|The Brilliance of Sphene
In the gemstone world we have a number of technical terms we use to describe the luster of a gemstone. These terms include metallic, adamantine, pearly, silky, vitreous, resinous, and waxy. The term adamantine means 'like diamond' and is used to refer to gemstones which have especially high brilliance and intensive dispersion or fire.
There are very few gemstones that have a luster that deserves to be called adamantine. Diamond is one, of course; the rare demantoid garnet is another (the name 'demantoid' means 'diamond-like'). But one of the members of this exclusive group is a gem that few people have heard of, and even fewer have seen: sphene.
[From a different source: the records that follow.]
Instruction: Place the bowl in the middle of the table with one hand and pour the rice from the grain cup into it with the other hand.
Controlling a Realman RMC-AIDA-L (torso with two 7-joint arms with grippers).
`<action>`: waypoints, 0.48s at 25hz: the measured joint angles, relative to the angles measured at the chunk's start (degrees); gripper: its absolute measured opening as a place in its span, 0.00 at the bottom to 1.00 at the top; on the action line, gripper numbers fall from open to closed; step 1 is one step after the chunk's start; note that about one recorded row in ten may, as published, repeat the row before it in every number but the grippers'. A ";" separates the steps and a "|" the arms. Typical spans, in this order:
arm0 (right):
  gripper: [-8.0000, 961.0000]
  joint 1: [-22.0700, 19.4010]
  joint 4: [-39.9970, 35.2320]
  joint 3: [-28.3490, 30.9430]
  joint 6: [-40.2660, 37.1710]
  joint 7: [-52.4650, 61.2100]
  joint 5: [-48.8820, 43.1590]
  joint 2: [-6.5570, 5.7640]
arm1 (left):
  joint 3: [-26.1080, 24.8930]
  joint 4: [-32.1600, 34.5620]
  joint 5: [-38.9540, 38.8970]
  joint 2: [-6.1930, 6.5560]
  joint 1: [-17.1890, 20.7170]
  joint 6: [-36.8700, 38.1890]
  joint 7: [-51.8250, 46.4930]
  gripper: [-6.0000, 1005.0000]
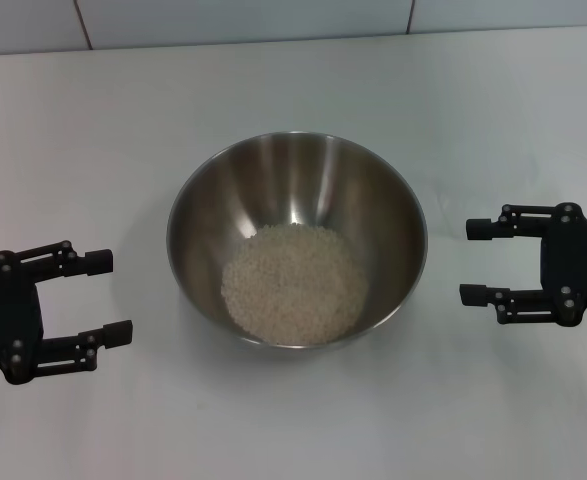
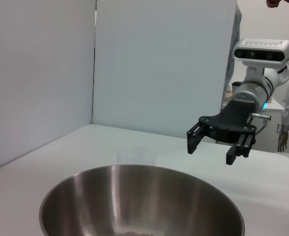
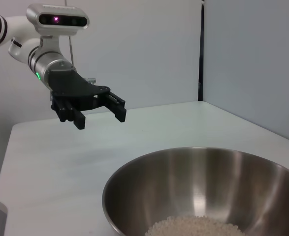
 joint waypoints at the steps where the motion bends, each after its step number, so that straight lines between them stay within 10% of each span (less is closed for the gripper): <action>1: 0.75 0.00 0.00 0.00 0.00 0.00 0.00 0.00 | 0.00 0.00 0.00 0.00 0.00 0.00 0.00 0.77; 12: 0.75 0.00 -0.03 0.03 -0.11 0.06 0.00 0.00 | 0.00 0.00 0.00 0.00 0.00 0.20 -0.03 0.77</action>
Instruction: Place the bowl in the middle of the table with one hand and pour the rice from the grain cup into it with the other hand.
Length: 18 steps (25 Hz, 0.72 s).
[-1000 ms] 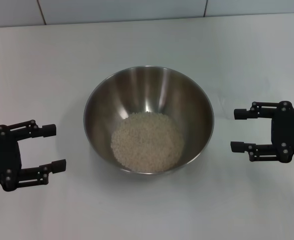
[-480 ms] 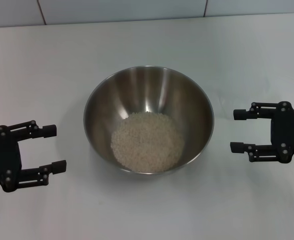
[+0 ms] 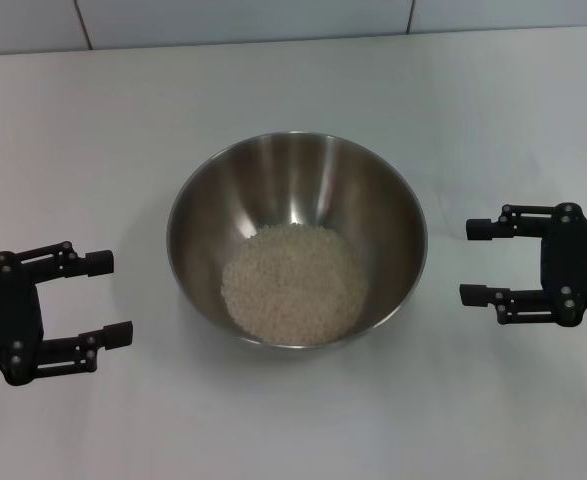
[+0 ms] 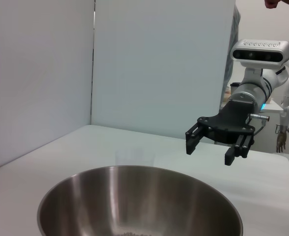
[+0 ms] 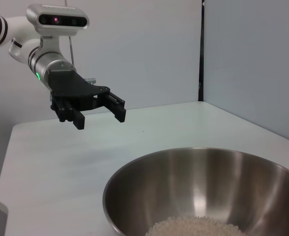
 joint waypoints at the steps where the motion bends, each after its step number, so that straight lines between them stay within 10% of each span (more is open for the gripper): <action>1: 0.75 0.00 -0.02 0.00 -0.01 0.01 0.00 0.00 | 0.00 0.00 0.00 0.00 0.00 0.03 0.00 0.77; 18: 0.75 0.03 -0.49 -0.48 -0.07 0.60 0.00 0.00 | 0.00 0.00 0.00 0.09 -0.16 0.30 -0.63 0.77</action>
Sphene is a calcium titanium silicate that is also known by its mineralogical name, titanite. The name sphene comes from the fact that its crystals are typically sphenoid (from the Greek sphenos meaning wedge). The name titanite comes, not surprisingly, from its titanium content.
Sphene occurs as translucent to transparent, reddish brown, gray, yellow, green, or red monoclinic crystals. Sphene has an unusually high refractive index (1.843-2.110), higher than zircon, ruby and sapphire (but lower than diamond which is 2.417-2.419). But it is sphene's dispersion or fire which is truly exceptional, exceeding even that of diamond.
When you hold a gemstone and turn it in the light, some gems will display flashes of color, which is the result of the dispersion of white light into the colors of the spectrum. Dispersion occurs when different wavelengths of light are refracted by a different amount by the refracting medium. Diamond is famed for this quality, but sphene actually has a higher dispersion value than diamond. This is why high quality sphene typically looks multicolored in photographs.
In addition to its exceptional fire, sphene is itself strongly pleochroic, meaning it displays more than one color. Sphene typically displays least three colors (colorless, greenish-yellow, reddish) when looked at from different angles. Sphene is usually found with some inclusions and the rare clean pieces are highly sought after.
Sphene has traditionally been rare and sought after mainly by collectors. Recently the supply has improved with new material from Sri Lanka and Madagascar, and sphene is now being used for jewelry. However, sphene is diamond-like only in some respects. It is a fairly soft stone -- 5 to 5.5 on the Mohs scale -- about the same hardness as apatite, chrome diopside, turquoise and lapis lazuli. So sphene is not suitable as a ring stone. But it makes outstanding pendants and earrings.